Directions:
Reproduce the first line of the material below and each line after it, exactly, through the line containing "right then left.", and give nothing more.

Provided data:
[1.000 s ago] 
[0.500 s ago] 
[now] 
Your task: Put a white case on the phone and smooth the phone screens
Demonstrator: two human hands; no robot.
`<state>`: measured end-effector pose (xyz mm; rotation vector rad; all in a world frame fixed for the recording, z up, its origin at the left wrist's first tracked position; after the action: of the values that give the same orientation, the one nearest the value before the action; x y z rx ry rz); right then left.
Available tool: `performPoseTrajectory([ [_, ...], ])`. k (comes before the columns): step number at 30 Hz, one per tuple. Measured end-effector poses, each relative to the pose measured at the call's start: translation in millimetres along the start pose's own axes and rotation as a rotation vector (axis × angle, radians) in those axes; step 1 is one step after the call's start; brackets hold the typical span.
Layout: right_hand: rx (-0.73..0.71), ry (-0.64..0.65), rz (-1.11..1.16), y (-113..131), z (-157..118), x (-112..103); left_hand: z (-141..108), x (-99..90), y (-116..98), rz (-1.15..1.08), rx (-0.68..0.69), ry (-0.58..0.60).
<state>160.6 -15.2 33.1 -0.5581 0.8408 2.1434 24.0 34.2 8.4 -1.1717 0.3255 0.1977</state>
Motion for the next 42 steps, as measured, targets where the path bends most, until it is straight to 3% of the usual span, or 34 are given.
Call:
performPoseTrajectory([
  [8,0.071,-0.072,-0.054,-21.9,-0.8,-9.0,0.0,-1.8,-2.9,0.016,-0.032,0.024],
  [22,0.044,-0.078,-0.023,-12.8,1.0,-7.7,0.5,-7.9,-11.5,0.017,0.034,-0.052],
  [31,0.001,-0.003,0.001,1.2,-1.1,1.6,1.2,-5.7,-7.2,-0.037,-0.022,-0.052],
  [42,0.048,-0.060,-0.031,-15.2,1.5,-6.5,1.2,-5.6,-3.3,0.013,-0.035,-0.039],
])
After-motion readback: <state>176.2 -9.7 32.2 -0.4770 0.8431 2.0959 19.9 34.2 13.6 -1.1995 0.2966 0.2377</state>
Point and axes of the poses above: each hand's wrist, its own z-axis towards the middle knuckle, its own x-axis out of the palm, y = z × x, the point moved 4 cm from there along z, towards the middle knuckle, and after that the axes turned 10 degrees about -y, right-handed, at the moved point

Answer for the task:
[1.000 s ago] 
[0.500 s ago] 
[now] 
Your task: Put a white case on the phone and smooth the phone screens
Demonstrator: two human hands; no robot.
`<state>`: measured end-effector pose (xyz mm; rotation vector rad; all in a world frame fixed for the recording, z up, its origin at the left wrist's first tracked position; after the action: of the values that give the same orientation, the one nearest the value before the action; x y z rx ry rz); right then left.

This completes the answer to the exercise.